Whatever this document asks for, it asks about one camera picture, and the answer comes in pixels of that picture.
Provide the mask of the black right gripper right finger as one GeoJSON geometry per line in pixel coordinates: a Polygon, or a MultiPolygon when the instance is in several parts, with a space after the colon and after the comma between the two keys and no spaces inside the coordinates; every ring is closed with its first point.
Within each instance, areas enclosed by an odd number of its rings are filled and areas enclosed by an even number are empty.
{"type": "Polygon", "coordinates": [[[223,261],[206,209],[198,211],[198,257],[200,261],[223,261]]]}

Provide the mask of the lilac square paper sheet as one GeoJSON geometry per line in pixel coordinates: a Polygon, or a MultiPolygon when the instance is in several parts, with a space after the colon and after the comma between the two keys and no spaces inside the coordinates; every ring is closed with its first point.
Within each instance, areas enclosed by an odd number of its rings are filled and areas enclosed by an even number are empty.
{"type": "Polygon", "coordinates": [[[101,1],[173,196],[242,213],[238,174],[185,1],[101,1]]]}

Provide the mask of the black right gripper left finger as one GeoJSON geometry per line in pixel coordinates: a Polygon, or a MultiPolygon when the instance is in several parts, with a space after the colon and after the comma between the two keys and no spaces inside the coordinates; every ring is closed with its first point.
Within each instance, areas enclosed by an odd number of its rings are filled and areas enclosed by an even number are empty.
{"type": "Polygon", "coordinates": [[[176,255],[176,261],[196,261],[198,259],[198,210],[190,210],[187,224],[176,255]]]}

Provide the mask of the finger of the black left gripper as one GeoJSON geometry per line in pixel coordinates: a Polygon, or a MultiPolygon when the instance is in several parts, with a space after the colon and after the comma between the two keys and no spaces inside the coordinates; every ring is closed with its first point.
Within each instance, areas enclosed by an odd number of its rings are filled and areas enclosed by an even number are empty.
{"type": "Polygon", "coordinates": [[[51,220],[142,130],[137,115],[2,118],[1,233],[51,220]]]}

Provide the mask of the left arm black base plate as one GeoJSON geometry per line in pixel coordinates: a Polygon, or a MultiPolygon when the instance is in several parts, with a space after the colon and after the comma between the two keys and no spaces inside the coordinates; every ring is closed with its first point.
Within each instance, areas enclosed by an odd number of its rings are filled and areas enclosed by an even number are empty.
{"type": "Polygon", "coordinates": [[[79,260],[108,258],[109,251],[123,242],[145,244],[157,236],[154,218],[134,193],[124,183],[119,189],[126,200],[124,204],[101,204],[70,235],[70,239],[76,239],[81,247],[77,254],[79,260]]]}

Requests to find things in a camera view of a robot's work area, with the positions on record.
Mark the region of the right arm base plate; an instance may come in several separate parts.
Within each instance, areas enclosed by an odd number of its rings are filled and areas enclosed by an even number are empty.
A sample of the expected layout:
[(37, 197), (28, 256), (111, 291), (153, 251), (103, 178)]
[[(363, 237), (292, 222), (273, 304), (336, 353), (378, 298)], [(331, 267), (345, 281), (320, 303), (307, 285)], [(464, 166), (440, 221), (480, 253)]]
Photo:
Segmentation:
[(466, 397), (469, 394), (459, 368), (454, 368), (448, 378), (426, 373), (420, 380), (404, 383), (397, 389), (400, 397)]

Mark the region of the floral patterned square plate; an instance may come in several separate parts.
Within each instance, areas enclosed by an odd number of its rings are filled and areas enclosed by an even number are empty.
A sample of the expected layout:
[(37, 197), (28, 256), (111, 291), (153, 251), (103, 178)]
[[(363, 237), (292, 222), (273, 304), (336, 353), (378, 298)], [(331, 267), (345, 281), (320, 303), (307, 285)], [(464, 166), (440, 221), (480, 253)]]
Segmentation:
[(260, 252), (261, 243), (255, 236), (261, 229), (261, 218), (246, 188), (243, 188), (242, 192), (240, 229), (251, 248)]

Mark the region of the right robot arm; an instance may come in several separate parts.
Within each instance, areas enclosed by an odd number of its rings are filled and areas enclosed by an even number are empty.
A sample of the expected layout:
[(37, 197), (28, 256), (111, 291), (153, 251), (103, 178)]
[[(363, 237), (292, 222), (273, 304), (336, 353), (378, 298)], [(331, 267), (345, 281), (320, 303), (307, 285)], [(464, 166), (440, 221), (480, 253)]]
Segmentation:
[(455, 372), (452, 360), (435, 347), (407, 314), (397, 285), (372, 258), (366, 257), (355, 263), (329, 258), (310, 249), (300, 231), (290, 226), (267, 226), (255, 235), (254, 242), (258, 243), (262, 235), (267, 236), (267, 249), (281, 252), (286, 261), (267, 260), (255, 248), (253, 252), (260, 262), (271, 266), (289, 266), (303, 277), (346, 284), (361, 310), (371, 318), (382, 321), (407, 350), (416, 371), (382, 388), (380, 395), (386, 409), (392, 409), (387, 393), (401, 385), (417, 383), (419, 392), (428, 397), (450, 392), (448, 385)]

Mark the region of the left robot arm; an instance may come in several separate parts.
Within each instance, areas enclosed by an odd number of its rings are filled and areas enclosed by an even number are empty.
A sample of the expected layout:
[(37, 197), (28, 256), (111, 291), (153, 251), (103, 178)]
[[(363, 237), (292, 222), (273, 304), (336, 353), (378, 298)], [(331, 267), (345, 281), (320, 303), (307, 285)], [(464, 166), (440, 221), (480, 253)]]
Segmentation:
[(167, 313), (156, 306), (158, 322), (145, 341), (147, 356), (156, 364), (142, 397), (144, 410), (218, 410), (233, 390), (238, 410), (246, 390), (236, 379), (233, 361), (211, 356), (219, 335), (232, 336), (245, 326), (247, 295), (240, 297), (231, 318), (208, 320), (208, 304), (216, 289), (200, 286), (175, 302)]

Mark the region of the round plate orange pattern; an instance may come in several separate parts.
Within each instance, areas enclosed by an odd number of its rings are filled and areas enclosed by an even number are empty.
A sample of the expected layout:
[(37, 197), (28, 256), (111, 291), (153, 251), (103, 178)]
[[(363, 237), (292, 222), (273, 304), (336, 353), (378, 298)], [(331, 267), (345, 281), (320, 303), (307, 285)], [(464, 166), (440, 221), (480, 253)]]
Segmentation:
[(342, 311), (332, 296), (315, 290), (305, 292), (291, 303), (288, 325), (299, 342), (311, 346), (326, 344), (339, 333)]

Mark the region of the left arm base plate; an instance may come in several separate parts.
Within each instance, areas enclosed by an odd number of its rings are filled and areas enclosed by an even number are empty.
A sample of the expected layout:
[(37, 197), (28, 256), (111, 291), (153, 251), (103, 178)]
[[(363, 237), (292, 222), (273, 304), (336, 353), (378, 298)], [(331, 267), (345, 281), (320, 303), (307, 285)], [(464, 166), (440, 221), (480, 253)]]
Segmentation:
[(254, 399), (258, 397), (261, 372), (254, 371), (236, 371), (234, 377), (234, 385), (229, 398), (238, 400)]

○ ○ ○ ○ ○

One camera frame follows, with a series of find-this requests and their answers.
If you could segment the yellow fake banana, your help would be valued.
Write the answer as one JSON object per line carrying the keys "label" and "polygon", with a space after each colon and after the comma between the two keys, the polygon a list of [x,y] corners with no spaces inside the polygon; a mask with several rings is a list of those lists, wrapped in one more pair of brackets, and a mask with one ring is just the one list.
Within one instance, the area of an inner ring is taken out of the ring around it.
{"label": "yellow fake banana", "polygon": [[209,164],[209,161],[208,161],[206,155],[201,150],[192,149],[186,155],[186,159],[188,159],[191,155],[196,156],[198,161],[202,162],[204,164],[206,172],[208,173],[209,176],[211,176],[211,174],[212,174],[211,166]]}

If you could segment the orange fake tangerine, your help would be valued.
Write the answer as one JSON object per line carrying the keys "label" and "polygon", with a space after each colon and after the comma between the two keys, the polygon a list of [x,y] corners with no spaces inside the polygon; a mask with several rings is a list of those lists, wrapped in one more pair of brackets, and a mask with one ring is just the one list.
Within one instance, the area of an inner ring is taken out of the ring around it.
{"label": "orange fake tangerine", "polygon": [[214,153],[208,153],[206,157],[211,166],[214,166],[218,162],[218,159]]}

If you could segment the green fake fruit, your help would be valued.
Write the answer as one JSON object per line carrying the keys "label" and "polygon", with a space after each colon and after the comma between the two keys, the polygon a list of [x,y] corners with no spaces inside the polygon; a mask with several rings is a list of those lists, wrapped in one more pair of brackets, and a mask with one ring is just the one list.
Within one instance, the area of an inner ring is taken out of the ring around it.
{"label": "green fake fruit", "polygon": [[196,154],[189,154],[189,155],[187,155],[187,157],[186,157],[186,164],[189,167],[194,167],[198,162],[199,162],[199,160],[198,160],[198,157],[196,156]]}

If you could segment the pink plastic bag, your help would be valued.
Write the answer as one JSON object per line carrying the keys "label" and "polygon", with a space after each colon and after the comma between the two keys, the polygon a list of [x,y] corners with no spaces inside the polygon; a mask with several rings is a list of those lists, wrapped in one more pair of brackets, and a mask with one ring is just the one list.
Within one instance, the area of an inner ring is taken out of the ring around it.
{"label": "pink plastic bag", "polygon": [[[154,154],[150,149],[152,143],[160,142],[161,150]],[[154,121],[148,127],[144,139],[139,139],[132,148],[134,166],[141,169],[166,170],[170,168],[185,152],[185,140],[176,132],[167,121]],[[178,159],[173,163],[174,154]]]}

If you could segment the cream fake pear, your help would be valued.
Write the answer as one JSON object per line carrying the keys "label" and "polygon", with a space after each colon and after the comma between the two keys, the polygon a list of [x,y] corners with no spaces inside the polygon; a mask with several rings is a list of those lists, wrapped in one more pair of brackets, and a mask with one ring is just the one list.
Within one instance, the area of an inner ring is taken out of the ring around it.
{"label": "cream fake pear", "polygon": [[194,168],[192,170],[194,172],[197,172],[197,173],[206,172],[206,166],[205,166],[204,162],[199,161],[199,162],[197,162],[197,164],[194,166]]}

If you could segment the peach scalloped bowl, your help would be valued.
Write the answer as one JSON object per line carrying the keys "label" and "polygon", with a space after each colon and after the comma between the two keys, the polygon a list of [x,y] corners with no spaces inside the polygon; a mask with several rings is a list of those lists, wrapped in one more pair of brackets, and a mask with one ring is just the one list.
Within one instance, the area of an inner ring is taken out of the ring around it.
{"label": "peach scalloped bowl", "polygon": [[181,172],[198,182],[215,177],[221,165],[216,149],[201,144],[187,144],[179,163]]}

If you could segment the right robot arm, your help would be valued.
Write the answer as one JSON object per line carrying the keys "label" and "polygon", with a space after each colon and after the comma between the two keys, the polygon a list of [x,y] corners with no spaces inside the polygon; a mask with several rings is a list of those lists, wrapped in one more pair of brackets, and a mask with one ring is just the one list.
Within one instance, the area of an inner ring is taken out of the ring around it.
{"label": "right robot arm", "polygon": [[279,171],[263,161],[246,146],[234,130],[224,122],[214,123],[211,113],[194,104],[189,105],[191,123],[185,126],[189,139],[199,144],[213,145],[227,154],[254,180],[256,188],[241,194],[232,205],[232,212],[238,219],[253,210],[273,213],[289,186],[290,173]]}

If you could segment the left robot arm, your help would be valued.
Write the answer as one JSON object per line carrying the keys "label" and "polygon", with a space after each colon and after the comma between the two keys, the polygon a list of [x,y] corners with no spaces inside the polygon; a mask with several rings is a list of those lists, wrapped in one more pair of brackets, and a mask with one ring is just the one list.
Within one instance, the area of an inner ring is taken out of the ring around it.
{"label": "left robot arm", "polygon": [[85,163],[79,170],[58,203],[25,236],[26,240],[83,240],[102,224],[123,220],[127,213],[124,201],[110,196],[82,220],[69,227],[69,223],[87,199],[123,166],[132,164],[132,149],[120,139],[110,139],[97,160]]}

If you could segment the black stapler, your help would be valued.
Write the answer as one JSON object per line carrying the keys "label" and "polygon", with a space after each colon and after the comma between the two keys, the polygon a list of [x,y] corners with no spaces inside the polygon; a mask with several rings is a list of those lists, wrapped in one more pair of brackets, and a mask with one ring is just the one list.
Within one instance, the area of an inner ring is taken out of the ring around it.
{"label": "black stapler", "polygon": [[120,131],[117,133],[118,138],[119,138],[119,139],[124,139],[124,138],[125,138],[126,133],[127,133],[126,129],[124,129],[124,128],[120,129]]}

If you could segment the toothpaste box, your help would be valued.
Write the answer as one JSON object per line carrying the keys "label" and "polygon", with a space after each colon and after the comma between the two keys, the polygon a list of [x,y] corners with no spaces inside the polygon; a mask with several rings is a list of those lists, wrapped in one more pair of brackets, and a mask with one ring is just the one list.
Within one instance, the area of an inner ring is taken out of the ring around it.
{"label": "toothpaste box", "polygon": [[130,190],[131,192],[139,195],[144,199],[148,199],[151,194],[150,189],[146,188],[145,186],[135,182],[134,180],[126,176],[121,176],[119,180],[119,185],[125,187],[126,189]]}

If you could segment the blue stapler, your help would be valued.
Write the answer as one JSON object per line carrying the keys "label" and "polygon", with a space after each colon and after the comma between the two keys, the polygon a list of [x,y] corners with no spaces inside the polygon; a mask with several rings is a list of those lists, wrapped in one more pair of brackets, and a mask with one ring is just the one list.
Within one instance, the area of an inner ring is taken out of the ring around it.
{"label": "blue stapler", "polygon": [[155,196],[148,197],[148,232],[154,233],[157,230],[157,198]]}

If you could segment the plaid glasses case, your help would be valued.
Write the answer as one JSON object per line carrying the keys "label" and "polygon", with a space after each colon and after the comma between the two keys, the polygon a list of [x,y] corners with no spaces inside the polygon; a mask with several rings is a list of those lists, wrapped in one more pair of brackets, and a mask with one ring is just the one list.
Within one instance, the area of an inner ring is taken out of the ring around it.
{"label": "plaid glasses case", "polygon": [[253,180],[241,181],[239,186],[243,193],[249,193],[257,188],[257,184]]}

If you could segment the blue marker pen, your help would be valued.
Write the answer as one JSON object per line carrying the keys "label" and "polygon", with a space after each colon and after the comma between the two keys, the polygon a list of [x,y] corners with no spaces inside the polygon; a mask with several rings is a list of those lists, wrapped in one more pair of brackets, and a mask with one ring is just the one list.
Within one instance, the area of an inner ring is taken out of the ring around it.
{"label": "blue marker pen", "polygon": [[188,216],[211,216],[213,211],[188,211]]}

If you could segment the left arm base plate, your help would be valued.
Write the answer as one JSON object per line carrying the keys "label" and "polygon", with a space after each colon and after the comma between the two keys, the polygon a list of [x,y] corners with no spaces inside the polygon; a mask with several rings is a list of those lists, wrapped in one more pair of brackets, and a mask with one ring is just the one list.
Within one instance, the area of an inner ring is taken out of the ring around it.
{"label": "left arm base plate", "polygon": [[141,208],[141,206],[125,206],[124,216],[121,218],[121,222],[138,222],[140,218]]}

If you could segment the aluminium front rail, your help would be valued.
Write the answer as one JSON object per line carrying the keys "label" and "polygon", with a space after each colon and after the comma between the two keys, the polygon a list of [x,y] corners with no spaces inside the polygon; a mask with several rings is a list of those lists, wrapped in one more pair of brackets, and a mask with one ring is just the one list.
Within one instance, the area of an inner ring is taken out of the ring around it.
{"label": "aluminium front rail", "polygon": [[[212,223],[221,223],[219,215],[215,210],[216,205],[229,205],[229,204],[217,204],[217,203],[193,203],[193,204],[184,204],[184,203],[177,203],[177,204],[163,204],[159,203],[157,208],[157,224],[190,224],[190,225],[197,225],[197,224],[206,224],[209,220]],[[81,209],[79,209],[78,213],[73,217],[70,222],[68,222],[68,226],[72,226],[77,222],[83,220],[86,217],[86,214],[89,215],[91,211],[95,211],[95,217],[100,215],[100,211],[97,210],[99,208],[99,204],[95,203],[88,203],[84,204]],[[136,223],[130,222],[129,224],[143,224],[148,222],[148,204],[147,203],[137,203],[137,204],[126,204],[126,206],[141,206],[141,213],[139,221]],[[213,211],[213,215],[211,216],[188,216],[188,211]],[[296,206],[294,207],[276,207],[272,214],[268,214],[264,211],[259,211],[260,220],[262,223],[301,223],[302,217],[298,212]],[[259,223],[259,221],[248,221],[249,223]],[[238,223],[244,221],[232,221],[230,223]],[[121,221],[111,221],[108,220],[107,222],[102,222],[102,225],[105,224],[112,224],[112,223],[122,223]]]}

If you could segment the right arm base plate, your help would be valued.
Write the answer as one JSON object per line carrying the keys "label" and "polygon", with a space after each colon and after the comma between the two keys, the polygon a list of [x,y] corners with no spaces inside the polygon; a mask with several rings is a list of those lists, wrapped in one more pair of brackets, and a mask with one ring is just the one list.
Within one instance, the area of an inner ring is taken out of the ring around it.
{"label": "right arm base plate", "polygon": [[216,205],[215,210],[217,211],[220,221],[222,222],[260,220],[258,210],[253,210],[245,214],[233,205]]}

○ ○ ○ ○ ○

Examine the records and pull out every line where the string "this" occurs.

**RESPONSE BOX:**
Whatever this document asks for, it asks about one camera picture, and the answer comes in pixels of that picture.
One camera frame follows, with a series of find-this requests and their answers.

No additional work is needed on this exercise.